Hi, I am new here, thanks for having me. I am not a statistician though I have done a stats course at Uni (a long long time ago!).

I am trying to understand how Bayes Theorem can be applied, and have set up a hypothetical.

Suppose a cancer treatment has been tested and found to have a 30% success rate 1 year after treatment. Suppose now we want to see if the test results are working out in practice, so we ask all hospitals who are using this treatment to test their patients one year after treatment, using particular testing equipment and report their results. The testing equipment has a known rate of 20% false negatives and 10% false positives in finding cancers.

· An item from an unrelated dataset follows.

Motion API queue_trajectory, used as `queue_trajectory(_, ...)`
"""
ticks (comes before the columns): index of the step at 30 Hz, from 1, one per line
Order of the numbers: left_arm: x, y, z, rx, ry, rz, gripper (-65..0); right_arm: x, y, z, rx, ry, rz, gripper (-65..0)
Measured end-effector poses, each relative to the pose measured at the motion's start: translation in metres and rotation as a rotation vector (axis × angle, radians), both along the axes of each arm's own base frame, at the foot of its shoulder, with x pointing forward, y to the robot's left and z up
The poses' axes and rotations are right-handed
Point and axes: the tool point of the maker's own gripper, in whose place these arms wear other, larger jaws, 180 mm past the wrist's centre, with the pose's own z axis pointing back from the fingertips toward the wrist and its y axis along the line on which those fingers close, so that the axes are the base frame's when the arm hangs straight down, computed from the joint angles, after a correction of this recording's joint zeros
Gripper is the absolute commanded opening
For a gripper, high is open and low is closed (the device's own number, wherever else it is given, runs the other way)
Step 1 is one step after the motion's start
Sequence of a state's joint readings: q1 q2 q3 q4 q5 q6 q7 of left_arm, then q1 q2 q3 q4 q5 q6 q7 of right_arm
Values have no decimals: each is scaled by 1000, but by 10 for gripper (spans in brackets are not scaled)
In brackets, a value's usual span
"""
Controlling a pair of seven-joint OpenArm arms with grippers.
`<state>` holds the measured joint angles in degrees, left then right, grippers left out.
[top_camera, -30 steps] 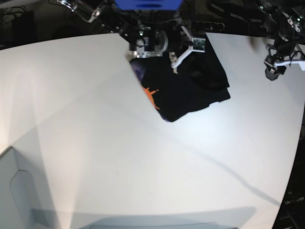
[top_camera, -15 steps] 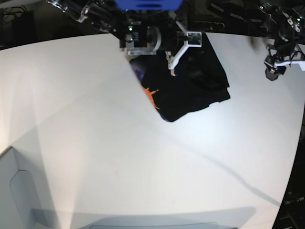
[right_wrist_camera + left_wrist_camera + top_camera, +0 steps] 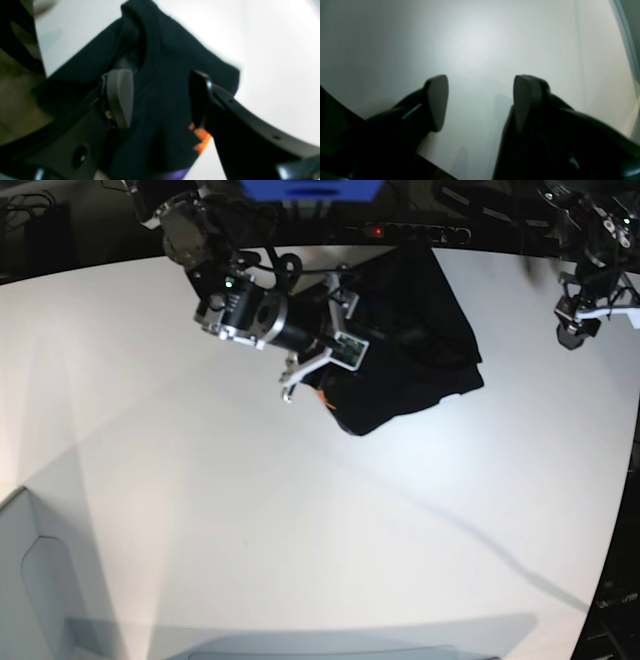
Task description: Fold the T-shirt properly
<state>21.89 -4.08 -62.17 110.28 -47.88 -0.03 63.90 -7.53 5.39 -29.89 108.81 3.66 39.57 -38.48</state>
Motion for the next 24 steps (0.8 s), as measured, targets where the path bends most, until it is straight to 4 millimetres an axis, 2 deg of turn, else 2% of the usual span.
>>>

The plan is to run Bayes Theorem every time a new result comes in, to update the estimate of the success rate. The hypothesis (h) is that the cancer treatment continues to be successful. The prior probability Pbefore = 0.3. When a cancer-free result comes in, the probability of this result if the hypothesis is true Ph= 0.8, and if the hypothesis is false P~h=0.2. And when a positive cancer result comes in, Ph = 0.1 and P~h = 0.9.

So the first result is that the patient is cancer free, so I do the Bayes calc and get Pafter = 0.63 (if my calcs are correct). Then the next result is a patient who has cancer after 1 year, so the calc is done again with Pbefore = 0.63, and the result is Pafter = 0.16. And so on as new results come in.

This is just a hypothetical to test my understanding of Bayes, and may not be medically sensible, but can anyone tell me please:

1. Is this the sort of situation where it is legitimate to use Bayes Theorem?
2. Is there a better way to do the calculation?
3. Have I done the numbers right (the result seems to change around a lot)?

I hope this isn't too much to ask. Thank you.